In many states, Medicaid, the state workers’ compensation and even the state’s employee health plan are following the new Medicare payment system to determine their reimbursement rates. If you do your research and learn that this is true in your state, you can argue with your payors that these other major contracts view Medicare as an accurate and meaningful guide for what is considered a fair reimbursement baseline.
“People should determine whether your state’s wokers’ comp moved to it, has Medicaid moved to it — that’s all public information,” says Ms. Kehayes. “In Washington, workers’ comp, July 1, went to a multiple of the fully implemented (Medicare payment system) — they didn’t do the transitional. The state plan is following suit and we expect Medicaid to move in the same direction in the very near future.”
Finding this information should not prove difficult. Your ASC likely received notifications about any changes, although they may have been overlooked. Ms.
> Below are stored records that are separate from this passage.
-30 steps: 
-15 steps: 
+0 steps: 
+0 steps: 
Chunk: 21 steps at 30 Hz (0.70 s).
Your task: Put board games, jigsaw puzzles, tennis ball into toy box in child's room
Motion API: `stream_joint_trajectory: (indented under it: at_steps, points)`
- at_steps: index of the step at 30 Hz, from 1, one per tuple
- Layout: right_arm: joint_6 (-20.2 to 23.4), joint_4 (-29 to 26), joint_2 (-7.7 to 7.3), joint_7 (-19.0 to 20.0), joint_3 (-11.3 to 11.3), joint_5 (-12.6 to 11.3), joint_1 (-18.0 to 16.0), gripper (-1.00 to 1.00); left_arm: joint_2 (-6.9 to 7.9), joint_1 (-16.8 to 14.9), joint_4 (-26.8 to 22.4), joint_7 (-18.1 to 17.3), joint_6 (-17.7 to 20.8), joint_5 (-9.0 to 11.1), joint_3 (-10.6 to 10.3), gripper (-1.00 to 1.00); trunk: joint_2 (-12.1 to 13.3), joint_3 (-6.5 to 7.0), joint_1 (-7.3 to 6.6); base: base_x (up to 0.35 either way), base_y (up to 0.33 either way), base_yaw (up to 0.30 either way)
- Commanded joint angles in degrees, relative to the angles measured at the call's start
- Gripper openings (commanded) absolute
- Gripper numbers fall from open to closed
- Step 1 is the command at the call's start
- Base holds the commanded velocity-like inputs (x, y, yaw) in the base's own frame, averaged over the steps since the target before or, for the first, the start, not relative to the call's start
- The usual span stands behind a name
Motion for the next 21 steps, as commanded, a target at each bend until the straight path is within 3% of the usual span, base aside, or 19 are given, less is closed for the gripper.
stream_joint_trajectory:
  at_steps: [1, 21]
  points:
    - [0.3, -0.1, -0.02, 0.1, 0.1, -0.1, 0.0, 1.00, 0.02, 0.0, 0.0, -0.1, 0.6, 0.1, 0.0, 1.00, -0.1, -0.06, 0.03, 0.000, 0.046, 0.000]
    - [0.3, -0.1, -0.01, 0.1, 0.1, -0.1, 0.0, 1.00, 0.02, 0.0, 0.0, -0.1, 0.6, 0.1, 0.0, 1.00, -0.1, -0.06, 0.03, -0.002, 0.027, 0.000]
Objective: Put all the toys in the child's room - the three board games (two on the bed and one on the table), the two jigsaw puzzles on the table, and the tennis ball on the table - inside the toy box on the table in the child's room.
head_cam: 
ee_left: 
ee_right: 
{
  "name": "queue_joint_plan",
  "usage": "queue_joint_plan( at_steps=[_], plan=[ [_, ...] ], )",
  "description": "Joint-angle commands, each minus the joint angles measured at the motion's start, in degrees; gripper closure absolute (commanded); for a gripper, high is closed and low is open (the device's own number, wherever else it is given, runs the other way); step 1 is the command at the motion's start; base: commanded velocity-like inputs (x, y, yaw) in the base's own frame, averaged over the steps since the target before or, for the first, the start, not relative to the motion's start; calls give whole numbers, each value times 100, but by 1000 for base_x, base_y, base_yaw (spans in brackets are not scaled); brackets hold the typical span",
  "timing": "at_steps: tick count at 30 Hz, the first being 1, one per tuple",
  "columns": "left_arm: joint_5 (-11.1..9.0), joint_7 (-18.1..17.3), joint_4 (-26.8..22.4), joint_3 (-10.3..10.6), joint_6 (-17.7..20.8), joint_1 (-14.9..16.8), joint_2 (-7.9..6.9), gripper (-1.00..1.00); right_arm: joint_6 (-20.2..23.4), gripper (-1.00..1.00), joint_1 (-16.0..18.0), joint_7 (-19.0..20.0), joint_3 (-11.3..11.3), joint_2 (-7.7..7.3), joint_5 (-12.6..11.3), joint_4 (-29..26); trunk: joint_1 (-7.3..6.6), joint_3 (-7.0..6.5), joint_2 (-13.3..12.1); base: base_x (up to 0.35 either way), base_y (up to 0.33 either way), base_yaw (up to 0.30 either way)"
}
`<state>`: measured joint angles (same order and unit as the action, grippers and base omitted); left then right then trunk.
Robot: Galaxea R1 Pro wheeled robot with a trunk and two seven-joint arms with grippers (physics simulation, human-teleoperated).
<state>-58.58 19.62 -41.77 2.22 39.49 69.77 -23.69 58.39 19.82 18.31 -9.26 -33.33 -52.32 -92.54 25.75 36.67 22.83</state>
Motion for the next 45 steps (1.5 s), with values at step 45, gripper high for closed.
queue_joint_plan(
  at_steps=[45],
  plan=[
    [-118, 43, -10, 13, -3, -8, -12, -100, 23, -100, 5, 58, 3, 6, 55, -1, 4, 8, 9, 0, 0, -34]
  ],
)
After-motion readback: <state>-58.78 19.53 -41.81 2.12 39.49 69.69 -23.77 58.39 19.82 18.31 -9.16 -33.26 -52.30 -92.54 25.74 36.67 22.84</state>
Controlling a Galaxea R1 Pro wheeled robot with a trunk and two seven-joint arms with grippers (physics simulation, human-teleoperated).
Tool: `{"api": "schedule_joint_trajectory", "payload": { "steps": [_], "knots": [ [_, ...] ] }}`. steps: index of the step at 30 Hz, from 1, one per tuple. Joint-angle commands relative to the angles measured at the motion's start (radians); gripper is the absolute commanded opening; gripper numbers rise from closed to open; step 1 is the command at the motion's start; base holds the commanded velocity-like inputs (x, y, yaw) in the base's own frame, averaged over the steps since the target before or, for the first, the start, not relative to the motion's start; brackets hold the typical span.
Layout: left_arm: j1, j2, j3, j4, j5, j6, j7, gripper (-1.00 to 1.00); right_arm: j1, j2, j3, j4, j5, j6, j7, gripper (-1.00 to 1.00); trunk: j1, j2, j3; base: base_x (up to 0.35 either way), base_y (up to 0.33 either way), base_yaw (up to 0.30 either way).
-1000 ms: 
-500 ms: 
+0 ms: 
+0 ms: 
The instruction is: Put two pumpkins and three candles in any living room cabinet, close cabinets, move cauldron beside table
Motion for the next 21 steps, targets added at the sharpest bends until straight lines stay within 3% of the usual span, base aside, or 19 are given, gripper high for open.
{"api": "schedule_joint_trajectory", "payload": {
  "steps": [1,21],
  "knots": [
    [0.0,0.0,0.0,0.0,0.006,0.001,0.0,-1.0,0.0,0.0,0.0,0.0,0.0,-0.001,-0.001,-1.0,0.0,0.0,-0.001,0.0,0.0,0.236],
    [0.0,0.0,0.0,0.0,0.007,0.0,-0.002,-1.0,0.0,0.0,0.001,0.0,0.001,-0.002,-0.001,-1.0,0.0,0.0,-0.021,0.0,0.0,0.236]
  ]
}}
Kehayes suggests a visit to your state department of health and department of labor of industries Web sites to learn about any contracts that have moved or plan to move to the new APC methodology.
10. Ensure a new payment system-based contract transitions or ends.
If one of your payors is willing to base its contract on the 2008 rates of the new payment system, make sure the contract says the rates will follow the transitions so you do not remain stuck at 2008 rates.
“If they will not commit to moving with the transition of Medicare, then you either need an escalator that equates to the same amount or you need it to be a defined term so that it forces you into renegotiation, or you could effectively be falling below,” says Ms. Kehayes.
Ms. Kehayes notes she asks for a 10 percent escalator to keep the rates close to the transitions if she cannot convince the payor to follow them.